(以下、コンソーシアム事務局員の個人的見解です。)

北九州GX推進コンソーシアムは、2023年の12月12日に発足しており、丸2年が経ちました。当初、個人も含む100社・者程度だった会員が、現在370を超えており、現在も増え続けています。ご参加いただき、大変ありがとうございます。「このコンソーシアムに入るといいことがあるかもしれない」という皆さんの期待の現れだと考えており、それを裏切らないようにしないといけません。

GX (Green Transformation)を取り巻く環境、プラスもマイナスも両面激しく動いていると認識しています。トランプ政権になっていよいよアメリカはパリ協定を離脱します。一方、先日の「そもそもGXウェビナー」でご講演いただいたとおり、アメリカも州によっては引き続きGXに非常に熱心です。GXや脱炭素の動きを牽引しているヨーロッパも、ウクライナ戦争を契機としたエネルギー価格の高騰などで、例えば洋上風力の整備にブレーキがかかっているという動きも聞いていますが、脱炭素をあきらめるという動きはなく、官民ともに巨額の投資をしたり関連政策を推進したりしている状況は変わりません。脱炭素に関連した環境産業を育成したいという狙いもヨーロッパにはあるようで、したたかです。

地球環境の現状については、いよいよパリ協定で目指すこととされている「産業革命以前と比較して地球の平均気温の上昇を1.5℃以内に抑える」という目標は、守れなくなりそうです。温室効果ガスである二酸化炭素(CO2)などは、一度大気に出ると長く温暖化に影響を与えると言われており、今の水準で世界が温室効果ガスを出し続けると、1.5℃を超えるレベルになるのはあと数年(4〜5年程度)との指摘もあります(大気に出せる温室効果ガスの余力については、「カーボンバジェット」という考えがあり、それがいよいよここ数年で底をつきそうです)。科学的には、例えばサンゴ礁について、1. 5℃を超えると70-90%が死滅、さらに2℃を超えると99%以上が死滅すると言われています(IPCC第6次報告書)。各国が掲げた温室効果ガス削減目標であるNDCを足し合わせても、2100年頃までには2℃を超えてしまうと先日のブラジルでの気候変動に関する国際会議でも話題になったようです(ブラジルの会合のポイントはこちら)。

GXと似たような話としてSDGs(持続可能な開発目標)があります。そこでよく言われているのが「できるところから始めましょう」です。何もしないところから「一歩進む」というのはとても大切なことです。ただ日本の場合、「できるところから始めましょう」が「できるところだけやればいい」になっていないか、とても気になっています。1.5℃の目標を超えてしまったとしても、少しでも温室効果ガスの排出を減らして、地球環境を悪い方向にもっていかないようにすることが大切で、我々の努力が「できるところ」にとどまっていると、「サンゴ礁死滅にトドメを刺したのはあなたたち世代」と将来世代から後ろ指を指されかねません。そして、サンゴが死滅する裏側で、多くの自然災害・人的被害も生じることとなります。

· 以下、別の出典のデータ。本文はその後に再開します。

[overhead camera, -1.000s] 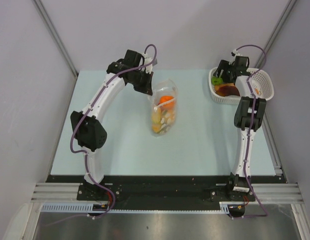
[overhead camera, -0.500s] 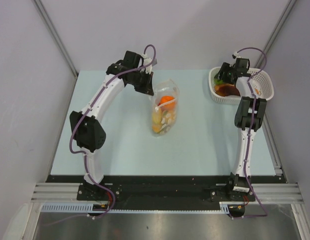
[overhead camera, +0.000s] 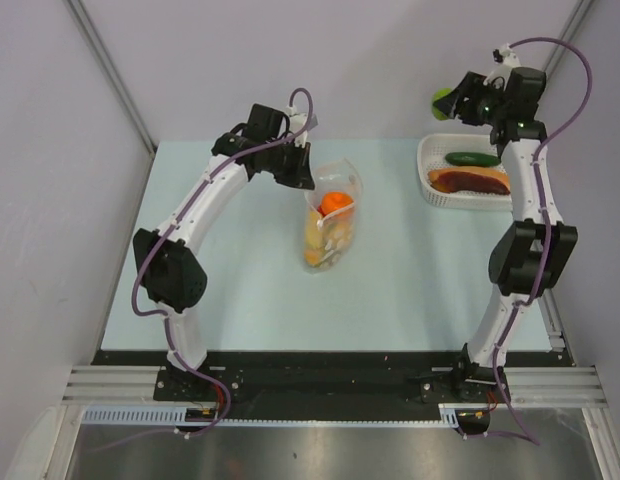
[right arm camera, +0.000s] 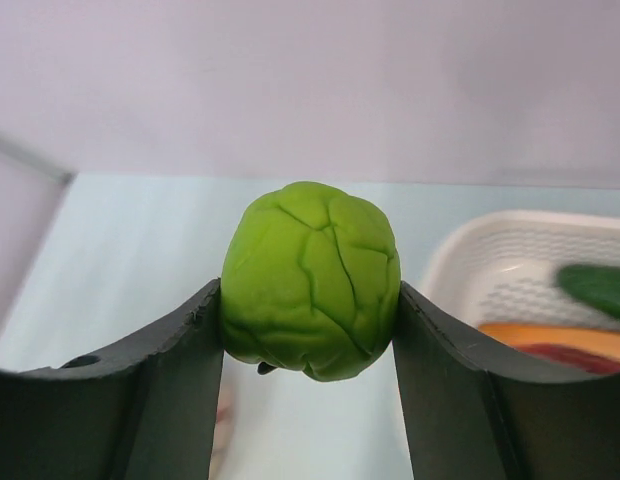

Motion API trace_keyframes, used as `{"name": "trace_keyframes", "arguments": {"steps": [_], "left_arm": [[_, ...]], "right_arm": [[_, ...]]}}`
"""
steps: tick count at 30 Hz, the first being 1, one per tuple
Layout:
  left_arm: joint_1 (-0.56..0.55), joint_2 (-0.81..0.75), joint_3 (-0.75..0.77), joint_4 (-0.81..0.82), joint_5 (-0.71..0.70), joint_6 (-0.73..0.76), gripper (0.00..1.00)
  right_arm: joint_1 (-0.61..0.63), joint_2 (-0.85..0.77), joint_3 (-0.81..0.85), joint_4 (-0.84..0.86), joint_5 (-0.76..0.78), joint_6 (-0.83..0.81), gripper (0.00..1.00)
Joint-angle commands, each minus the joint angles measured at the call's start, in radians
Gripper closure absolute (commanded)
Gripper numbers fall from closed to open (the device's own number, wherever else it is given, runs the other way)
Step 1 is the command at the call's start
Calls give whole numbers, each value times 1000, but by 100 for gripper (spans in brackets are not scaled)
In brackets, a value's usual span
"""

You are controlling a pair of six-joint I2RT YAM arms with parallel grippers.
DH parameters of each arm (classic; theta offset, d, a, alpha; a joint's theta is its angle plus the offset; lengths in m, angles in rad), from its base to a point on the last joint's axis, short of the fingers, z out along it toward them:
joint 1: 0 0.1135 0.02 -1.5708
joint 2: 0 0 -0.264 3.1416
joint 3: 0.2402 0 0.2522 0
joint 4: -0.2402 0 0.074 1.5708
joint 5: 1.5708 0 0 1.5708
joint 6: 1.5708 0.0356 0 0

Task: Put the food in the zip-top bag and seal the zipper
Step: Pick up the fake fruit from the bin, then place the fake fruit in the zipper food storage bag.

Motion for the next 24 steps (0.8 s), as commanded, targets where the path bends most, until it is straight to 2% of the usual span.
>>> {"name": "trace_keyframes", "arguments": {"steps": [1,2,3,9,15,20,21,23,24], "left_arm": [[-23,-79,-3,67,25,-32,100],[-26,-82,-15,73,25,-34,100],[-26,-88,-22,79,27,-37,100],[-29,-105,-65,101,40,-50,100],[-30,-114,-82,115,48,-58,100],[-29,-123,-95,113,44,-58,100],[-30,-125,-96,116,44,-57,100],[-29,-131,-102,115,44,-54,100],[-30,-134,-104,116,44,-52,100]], "right_arm": [[123,-239,-237,31,-192,75,96],[139,-274,-272,39,-203,63,96],[215,-341,-309,45,-210,46,96],[398,-478,-494,-5,-204,-173,96],[503,-431,-513,-53,-167,-271,92],[565,-395,-510,-146,-210,-351,90],[576,-394,-510,-166,-212,-392,89],[595,-394,-502,-224,-213,-421,73],[602,-391,-495,-243,-216,-431,63]]}}
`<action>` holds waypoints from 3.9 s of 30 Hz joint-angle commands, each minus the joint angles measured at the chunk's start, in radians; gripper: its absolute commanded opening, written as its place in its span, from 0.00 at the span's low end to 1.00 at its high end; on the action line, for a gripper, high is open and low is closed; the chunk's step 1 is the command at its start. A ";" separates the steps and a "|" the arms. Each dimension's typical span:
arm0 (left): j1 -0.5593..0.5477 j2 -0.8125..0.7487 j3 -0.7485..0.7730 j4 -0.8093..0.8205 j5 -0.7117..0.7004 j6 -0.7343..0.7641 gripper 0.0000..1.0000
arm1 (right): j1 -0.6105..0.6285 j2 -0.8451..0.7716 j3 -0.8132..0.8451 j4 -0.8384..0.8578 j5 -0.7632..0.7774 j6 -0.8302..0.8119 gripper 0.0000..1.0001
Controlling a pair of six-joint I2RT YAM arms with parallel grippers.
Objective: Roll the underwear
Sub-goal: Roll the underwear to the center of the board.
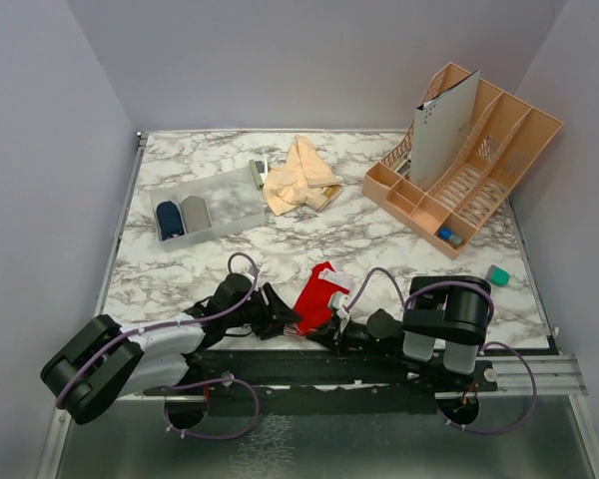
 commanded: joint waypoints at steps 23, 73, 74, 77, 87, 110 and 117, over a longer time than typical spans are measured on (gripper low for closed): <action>-0.007 -0.230 0.015 -0.471 -0.431 -0.107 0.00 | 0.001 -0.230 0.199 -0.655 -0.165 -0.610 0.76; -0.006 -0.536 0.049 -0.741 -0.527 -0.167 0.53 | 0.011 -0.063 0.384 -0.583 -0.201 -0.524 0.01; -0.007 -0.538 0.048 -0.742 -0.528 -0.151 0.57 | -0.014 -0.074 0.390 -0.600 -0.250 -0.475 0.01; -0.006 -0.546 0.059 -0.755 -0.541 -0.105 0.66 | -0.077 -0.077 0.408 -0.655 -0.389 -0.358 0.01; -0.006 -0.610 0.158 -0.791 -0.639 0.101 0.85 | -0.199 0.043 0.495 -0.728 -0.691 -0.011 0.02; -0.006 -0.749 0.014 -0.780 -0.444 0.186 0.80 | -0.376 0.225 0.686 -0.998 -0.857 0.465 0.06; -0.006 -0.690 -0.005 -0.761 -0.462 0.192 0.70 | -0.385 0.245 0.711 -1.016 -0.867 0.481 0.07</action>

日本政府も手をこまねいているわけではなく、GX推進法の制定や20兆円のGX経済移行債を活用したGX投資促進など、様々な具体的取組を進めています。ただ、地球環境が求めている温室効果ガス排出の削減や気候変動被害を極力抑えるための適応策推進という点で、まだまだ十分ではなく、その速度を加速する必要があります。